Im Jahr 1844 heiratete Herzog Adolf-Wilhelm von Nassau die Großfürstin Elisabeth Michailowna, die Tochter des Großfürsten Michael Pawlowitsch. Doch am 16. (28.) Januar 1845 starb Elisabeth Michailowna bei der Geburt zusammen mit ihrer neugeborenen Tochter. Erschüttert von dieser Tragödie beschloss Herzog Adolf, eine Kirche an ihrem Grab zu errichten. Der Bau der Kirche begann 1847, und die Mittel für ihren Bau wurden aus dem Brautgeld von Elisabeth mit Genehmigung von Nikolaus I. bereitgestellt. Die Kirche wurde am 13. Mai 1855 zu Ehren der heiligen gerechten Elisabeth, der Schutzpatronin der verstorbenen Prinzessin, geweiht.

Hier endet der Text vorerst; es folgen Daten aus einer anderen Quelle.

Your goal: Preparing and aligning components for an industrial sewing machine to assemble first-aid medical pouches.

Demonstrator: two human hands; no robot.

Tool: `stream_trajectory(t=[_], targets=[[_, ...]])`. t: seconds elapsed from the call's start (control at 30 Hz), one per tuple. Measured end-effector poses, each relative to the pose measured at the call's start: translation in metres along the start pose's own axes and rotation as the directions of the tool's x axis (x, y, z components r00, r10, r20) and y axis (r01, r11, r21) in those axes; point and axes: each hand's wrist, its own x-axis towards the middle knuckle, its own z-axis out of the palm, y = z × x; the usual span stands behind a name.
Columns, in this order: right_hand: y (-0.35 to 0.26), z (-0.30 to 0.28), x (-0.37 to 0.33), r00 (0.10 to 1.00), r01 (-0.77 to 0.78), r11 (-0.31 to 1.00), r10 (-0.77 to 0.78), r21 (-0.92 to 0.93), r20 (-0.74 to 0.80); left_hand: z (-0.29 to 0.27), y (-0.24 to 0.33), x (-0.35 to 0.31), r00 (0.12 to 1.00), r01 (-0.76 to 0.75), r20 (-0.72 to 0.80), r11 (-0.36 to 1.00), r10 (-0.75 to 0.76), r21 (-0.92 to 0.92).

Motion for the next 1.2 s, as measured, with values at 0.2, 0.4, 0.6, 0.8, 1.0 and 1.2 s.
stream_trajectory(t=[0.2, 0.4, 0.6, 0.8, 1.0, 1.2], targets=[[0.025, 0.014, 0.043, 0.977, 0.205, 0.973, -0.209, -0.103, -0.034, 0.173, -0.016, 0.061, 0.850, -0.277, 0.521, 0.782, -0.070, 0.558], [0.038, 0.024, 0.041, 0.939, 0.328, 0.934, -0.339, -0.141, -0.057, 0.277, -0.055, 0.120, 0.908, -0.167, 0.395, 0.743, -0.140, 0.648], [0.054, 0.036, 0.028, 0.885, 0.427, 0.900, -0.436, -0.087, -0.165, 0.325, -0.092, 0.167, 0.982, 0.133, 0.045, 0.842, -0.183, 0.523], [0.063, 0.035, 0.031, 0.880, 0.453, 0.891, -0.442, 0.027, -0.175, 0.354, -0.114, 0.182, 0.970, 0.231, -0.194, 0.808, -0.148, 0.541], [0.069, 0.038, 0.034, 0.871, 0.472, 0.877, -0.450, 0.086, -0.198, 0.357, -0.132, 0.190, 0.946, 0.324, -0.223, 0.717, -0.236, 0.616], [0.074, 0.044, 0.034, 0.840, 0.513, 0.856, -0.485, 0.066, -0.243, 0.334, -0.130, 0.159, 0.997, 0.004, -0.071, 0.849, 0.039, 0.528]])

Die Kirche wurde zum Versammlungsort der bereits in Wiesbaden bestehenden russisch-orthodoxen Gemeinde sowie für russische Gäste und Reisende, die im 19. Jahrhundert den beliebten Kurort besuchten. Kaiser Nikolaus II. und seine Frau Alexandra Fjodorowna besuchten während ihrer Reisen nach Deutschland die Gottesdienste in dieser Kirche. Zur Erinnerung an den Besuch des Zaren wurde im Tempel eine goldene Tafel angebracht. Später wurde die Gemeinde durch Mitglieder der Weißen Bewegung ergänzt, die emigrierten und sich in Deutschland niederließen.